The nucleic acid detection kit further comprises an amplification buffer.
The application method of the nucleic acid detection specifically comprises the following steps:
(1) Simulating RNA of a sample to be tested;
(2) The magnetic bead modified aptamer, padlock probes, dNTPs, phi29 polymerase and Hemin in the nucleic acid kit are adopted, RCA amplification is carried out on the padlock probes, and then magnetic DNAzyme is formed.
(3) As a preferred embodiment of the invention, the amplification in step (1) is carried out at a temperature of 37℃to 41℃and may be, for example, 37℃38℃39℃40℃41℃and preferably 41 ℃.
Preferably, the amplification time in the step (2) is 60-150min, for example, 60min,90min,120min,150min, etc. Preferably 150min.

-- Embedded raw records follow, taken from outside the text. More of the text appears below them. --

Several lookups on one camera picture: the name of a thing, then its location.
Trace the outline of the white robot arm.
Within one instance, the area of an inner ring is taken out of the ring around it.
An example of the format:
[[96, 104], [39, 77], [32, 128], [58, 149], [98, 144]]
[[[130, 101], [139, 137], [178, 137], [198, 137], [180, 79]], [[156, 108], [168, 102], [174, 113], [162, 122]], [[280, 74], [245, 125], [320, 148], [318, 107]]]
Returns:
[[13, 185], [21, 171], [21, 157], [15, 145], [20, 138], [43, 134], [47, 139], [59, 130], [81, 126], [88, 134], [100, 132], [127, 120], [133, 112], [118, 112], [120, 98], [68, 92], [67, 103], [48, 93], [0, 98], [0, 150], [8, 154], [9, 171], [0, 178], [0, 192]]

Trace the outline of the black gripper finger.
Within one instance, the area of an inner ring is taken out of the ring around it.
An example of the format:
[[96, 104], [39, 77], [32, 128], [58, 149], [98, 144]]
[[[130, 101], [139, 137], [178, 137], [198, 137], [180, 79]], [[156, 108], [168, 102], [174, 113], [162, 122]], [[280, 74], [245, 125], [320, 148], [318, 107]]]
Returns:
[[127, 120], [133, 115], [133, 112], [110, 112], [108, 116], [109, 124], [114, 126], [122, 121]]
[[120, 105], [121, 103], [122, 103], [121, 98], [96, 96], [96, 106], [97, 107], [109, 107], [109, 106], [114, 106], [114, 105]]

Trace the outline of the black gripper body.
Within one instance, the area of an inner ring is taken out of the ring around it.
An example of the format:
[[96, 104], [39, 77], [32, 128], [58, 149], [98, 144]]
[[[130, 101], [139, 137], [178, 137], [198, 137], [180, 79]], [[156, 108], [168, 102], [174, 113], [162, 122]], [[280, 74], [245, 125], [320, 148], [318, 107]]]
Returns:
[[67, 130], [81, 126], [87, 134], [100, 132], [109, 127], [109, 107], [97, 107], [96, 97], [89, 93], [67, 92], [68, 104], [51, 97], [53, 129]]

A system for visually detecting RNA viruses is provided with a smart phone provided with a fluorescence detection application program, a darkroom, a test paper bearing platform positioned in the darkroom, an ultraviolet lamp and a light filtering system;
the target RNA is specifically combined with padlock probes and magnetic beads modified by an aptamer by adopting the kit, then RCA is amplified, and then magnetism is formedDNAzyme of (A), magnetic separation of DNAzyme into H-containing form 2 O 2 The obtained solution is dripped on a ratio fluorescent paper-based sensor; and then the ratio fluorescent paper-based sensor is placed on a test paper bearing platform, ultraviolet light emitted by an ultraviolet lamp irradiates a detection area of the test paper bearing platform, and generated fluorescent signals are transmitted to the intelligent mobile phone for fluorescent detection after background noise is reduced by a light filtering system, and fluorescent images are recorded and analyzed by a fluorescent detection application program of the intelligent mobile phone.
Target RNA virus sequence induced rolling circle amplification to generate magnetic DNAzyme, and magnetic DNAzyme excitation ratio fluorescent paper-based sensor red fluorescent light source DPA/QD@SiO 2 Quenching; the ultraviolet lamp is a light-emitting diode, and lambda=365 nm; the filtering system filters visible light with the wavelength of < 460 nm.
In the invention, under the existence of target RNA, aptamer modified magnetic beads are specifically combined with padlock probes and target RNA, rolling circle amplification is induced under the action of phi29 polymerase to form magnetic DNAzyme containing a large number of G4-Hemin structures, and finally, the magnetic DNAzyme is magnetically separated to induce a ratio fluorescent paper-based sensor DPA-QD@SiO 2 Quenching red fluorescence; at this time, the paper-based ratio fluorescent sensor changes its color from pink to blue under ultraviolet conditions.
Meanwhile, the detection method of the invention not only can detect SARS-CoV-2, but also can detect other RNA virus nucleic acid by only designing and replacing corresponding primers.
The rolling circle amplification signal amplification technology can further accurately and specifically reduce red fluorescent signals, and the method is simple in one-step formation of the magnetic DNAzyme, can magnetically separate, prevents false positive results, and is high in accuracy.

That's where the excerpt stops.